PROJECT SUMMARY/ABSTRACT Synaptic dysfunction is a major contributor towards the development of a large range of neurological disorders. For proper formation, synapses require a series of signaling pathways to guide them, but not all of those pathways are well understood. Rap Guanine Exchange Factors, or RapGEFs, are signaling proteins that act to accelerate the rate of activation of GTPases that achieve downstream functions. RAPGEF subfamily members are associated with multiple neurological disorders, including schizophrenia. In murine models, disruption of RAPGEF6 function results in reduced anxiety behaviors, like that observed in patients with schizophrenia, and increased long term potentiation. In addition, they found no changes in gross brain morphology. Although these studies suggest that RAPGEFs modulate synaptic function, the exact mechanism is currently unknown. To address whether loss of RapGEF function influences synapses, mutations within pxf-1, a C. elegans RapGEF orthologue were studied. When exposed to the acetylcholinesterase inhibitor, aldicarb, pxf-1 mutants displayed decreased sensitivity indicating altered synaptic function. Additionally, pxf-1 and rac-2 GTPase mutants display decreased synaptic vesicle intensity in cholinergic synapses. Based on these preliminary findings, the central hypothesis is that PXF-1 alters cytoskeletal reorganization within neurons to influence synaptic formation and accomplishes this through activation of Rac GTPase signaling. To test this hypothesis, this study will use the C. elegans neuromuscular junction. C. elegans are an advantageous model system for the study of neuronal function due to their well- defined genome, translucent body for imaging techniques, and overall ease of genetic manipulation. The goal of this project is to determine the mechanism of PXF-1 function within the neuromuscular junction through the following aims. Aim 1. To identify the downstream GTPase that PXF-1 is activating in this pathway. Aim 2. To investigate whether inhibiting a GAP protein in the PXF-1 pathway can restore synaptic development and function. Overall, this research will provide insight into the molecular mechanisms that govern synaptic formation and how their dysregulation may lead to development of disorders. This research will support the development of future treatments for synaptopathologies.
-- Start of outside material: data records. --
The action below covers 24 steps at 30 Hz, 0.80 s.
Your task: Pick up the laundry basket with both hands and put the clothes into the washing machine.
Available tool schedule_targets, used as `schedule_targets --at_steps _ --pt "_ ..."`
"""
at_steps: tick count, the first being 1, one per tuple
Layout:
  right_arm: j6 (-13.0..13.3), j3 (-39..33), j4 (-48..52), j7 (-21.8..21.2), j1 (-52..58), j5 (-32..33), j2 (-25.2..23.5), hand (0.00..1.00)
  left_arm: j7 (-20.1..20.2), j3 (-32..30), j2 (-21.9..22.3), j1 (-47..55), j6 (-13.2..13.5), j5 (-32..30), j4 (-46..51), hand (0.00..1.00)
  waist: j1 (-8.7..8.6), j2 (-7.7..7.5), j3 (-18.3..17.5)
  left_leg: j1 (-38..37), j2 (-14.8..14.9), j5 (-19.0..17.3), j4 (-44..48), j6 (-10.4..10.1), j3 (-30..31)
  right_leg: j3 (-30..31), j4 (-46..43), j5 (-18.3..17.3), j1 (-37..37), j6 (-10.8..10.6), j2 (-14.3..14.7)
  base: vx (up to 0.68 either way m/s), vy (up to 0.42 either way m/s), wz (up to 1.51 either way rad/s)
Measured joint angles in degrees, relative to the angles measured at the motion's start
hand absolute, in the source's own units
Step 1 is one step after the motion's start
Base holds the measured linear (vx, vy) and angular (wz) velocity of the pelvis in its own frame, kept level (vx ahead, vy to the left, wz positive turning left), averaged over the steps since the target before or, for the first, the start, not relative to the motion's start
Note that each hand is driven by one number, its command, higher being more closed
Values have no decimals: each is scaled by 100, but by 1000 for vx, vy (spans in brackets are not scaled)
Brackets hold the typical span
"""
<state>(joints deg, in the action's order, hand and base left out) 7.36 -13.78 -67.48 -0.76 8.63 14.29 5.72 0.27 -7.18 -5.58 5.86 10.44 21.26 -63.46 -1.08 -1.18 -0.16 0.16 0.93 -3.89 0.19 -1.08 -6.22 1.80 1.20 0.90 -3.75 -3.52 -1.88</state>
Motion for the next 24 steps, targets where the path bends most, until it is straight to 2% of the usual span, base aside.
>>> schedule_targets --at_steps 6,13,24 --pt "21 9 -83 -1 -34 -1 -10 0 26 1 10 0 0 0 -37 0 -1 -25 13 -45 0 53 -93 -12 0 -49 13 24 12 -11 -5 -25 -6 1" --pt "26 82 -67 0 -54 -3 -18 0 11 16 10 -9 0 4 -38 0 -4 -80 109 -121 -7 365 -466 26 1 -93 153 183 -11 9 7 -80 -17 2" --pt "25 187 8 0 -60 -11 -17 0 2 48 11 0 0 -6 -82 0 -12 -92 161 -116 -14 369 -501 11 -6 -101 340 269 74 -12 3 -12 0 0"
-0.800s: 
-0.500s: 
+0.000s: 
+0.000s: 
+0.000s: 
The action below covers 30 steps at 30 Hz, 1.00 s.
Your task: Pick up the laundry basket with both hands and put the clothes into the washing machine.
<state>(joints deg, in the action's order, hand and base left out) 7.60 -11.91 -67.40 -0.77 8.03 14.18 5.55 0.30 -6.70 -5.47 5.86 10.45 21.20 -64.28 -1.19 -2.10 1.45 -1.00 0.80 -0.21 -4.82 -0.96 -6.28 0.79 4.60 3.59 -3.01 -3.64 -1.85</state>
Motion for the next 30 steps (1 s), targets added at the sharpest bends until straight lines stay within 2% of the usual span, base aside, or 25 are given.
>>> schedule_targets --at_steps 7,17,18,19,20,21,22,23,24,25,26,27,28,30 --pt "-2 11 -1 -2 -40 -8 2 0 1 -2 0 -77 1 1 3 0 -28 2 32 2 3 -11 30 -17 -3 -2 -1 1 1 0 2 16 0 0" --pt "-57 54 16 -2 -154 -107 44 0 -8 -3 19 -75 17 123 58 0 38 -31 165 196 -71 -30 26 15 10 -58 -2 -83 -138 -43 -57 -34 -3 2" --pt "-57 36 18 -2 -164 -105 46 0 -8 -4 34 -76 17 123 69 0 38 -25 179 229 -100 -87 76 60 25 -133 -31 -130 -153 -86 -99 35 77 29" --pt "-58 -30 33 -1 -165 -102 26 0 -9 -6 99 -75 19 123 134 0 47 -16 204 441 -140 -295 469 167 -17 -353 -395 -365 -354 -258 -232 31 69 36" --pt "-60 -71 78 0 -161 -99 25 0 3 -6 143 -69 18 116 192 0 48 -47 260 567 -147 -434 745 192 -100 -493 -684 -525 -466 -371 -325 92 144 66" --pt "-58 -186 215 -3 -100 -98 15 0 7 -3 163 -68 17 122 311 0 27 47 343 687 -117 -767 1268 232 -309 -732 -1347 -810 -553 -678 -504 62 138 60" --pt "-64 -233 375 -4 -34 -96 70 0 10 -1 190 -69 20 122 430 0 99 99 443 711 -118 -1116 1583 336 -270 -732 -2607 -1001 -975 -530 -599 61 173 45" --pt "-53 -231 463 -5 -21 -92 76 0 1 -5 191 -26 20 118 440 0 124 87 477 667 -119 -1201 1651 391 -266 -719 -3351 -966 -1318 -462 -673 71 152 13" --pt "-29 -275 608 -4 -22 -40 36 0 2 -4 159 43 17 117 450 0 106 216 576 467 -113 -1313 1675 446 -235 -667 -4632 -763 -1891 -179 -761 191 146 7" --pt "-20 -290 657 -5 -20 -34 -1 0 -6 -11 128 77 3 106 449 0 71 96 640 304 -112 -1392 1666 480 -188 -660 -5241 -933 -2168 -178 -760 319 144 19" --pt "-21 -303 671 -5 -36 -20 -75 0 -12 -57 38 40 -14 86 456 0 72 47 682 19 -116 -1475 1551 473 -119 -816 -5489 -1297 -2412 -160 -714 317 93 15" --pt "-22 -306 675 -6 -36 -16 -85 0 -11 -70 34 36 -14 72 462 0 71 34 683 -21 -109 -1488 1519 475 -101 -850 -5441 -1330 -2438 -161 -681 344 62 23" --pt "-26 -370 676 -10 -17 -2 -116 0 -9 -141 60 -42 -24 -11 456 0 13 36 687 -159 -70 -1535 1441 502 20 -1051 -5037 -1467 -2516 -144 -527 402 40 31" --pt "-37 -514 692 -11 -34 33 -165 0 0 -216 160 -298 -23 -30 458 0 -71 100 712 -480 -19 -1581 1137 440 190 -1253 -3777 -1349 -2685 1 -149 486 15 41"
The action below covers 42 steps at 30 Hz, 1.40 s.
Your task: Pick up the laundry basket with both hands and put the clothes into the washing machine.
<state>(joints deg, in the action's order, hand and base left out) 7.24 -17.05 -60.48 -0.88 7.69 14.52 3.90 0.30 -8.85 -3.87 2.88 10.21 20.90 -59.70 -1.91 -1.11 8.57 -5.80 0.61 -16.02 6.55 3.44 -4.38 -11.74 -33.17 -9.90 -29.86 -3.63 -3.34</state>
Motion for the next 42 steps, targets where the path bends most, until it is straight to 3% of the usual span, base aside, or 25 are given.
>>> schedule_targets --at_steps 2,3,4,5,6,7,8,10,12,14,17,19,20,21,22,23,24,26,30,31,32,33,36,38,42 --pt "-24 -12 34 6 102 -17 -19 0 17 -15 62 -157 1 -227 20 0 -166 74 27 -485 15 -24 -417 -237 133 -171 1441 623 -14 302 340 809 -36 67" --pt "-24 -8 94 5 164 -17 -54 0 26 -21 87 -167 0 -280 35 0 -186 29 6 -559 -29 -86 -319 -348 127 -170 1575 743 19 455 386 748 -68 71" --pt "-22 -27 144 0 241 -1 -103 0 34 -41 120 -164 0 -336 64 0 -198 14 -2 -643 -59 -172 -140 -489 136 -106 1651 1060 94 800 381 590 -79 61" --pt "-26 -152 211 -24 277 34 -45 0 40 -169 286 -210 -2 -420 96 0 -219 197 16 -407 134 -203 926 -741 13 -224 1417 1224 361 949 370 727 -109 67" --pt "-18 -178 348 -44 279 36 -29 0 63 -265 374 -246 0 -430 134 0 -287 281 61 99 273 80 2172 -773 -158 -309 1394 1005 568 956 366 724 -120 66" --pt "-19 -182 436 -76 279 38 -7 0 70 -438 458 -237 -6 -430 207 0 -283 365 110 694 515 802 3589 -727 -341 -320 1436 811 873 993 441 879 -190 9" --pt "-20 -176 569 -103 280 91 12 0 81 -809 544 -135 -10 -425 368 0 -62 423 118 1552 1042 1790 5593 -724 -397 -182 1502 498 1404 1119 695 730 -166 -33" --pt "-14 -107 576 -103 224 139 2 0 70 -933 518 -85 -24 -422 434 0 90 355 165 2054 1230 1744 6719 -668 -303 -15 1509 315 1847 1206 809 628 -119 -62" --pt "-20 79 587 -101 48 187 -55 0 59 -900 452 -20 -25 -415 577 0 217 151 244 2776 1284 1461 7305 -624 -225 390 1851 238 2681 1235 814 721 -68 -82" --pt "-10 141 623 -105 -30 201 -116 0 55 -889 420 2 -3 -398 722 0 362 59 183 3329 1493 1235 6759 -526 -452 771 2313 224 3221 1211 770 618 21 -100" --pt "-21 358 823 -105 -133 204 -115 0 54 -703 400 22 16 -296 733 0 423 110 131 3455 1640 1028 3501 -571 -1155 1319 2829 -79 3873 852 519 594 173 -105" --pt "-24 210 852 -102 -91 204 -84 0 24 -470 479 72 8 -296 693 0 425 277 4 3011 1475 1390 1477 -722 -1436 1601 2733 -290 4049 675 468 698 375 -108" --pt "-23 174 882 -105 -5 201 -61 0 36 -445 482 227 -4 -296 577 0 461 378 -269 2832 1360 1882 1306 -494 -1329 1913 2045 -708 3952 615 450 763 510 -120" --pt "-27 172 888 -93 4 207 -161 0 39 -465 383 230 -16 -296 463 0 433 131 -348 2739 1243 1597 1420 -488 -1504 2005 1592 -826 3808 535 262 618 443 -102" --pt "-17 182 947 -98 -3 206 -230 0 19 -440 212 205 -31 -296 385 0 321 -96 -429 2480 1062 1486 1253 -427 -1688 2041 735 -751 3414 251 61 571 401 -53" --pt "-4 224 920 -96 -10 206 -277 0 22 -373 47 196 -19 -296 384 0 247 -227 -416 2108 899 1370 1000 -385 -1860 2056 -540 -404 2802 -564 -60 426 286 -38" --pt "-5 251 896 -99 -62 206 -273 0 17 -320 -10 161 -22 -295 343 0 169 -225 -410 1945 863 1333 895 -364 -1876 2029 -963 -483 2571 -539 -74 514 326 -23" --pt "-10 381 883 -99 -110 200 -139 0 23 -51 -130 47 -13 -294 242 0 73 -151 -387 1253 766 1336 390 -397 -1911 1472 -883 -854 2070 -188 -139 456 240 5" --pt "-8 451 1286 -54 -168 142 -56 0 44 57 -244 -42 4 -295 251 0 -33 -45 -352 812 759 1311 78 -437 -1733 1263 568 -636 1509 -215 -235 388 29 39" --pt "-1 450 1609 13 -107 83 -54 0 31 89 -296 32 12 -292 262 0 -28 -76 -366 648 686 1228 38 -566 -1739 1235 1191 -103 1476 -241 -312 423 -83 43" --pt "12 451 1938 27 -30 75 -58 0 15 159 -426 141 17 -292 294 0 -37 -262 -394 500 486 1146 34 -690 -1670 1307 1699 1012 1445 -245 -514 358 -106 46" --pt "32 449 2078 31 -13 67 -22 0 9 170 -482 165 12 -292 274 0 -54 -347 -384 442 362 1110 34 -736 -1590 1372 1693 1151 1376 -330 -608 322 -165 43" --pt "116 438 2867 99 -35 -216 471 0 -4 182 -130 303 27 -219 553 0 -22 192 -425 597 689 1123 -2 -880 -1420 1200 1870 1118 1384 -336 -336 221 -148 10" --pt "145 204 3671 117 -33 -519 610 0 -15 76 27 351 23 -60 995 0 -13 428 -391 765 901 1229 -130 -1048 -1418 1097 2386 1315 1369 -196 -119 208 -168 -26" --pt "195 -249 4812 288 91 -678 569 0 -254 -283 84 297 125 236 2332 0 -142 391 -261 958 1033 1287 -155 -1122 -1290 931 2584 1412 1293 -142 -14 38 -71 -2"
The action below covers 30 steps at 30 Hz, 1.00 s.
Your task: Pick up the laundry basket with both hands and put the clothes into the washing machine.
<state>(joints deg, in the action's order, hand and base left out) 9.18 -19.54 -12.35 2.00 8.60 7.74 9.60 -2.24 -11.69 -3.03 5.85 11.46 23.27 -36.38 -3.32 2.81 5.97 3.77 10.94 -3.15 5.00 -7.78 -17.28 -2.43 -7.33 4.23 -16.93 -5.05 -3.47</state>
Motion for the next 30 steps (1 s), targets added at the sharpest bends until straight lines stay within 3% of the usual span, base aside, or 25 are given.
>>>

项目概要/摘要 突触功能障碍是一系列神经系统疾病发展的主要因素 失调。为了正确形成，突触需要一系列信号通路来引导它们，但是 并非所有这些途径都被充分理解。 Rap 鸟嘌呤交换因子 (RapGEF) 是 信号蛋白可加速 GTP 酶的激活速率，从而实现下游 功能。 RAPGEF 亚家族成员与多种神经系统疾病相关，包括 精神分裂症。在小鼠模型中，RAPGEF6 功能的破坏可减少焦虑 行为，就像在精神分裂症患者中观察到的那样，并增加了长时程增强。在 此外，他们发现大脑总体形态没有变化。尽管这些研究表明 RAPGEFs调节突触功能，具体机制目前未知。致地址 RapGEF 功能的丧失是否会影响突触、pxf-1（一种线虫 RapGEF）内的突变 研究了直系同源物。当暴露于乙酰胆碱酯酶抑制剂、涕灭威、pxf-1 突变体时 显示出敏感性降低，表明突触功能改变。此外，pxf-1 和 rac-2 GTPase 突变体表现出胆碱能突触中突触小泡强度降低。基于 这些初步发现的中心假设是 PXF-1 改变细胞骨架重组 神经元内影响突触形成并通过激活 Rac 来实现这一点 GTP 酶信号传导。为了检验这一假设，本研究将使用线虫神经肌肉接头。 秀丽隐杆线虫是研究神经元功能的有利模型系统，因为它们具有良好的 定义的基因组、用于成像技术的半透明体以及遗传操作的整体简易性。 该项目的目标是确定 PXF-1 在神经肌肉内的功能机制 结通过以下目标。目标 1. 鉴定 PXF-1 的下游 GTPase 激活该途径。目标 2. 研究是否抑制 PXF-1 中的 GAP 蛋白 途径可以恢复突触的发育和功能。总体而言，这项研究将深入了解 控制突触形成的分子机制以及它们的失调如何导致 疾病的发展。这项研究将支持未来治疗方法的开发 突触病理学。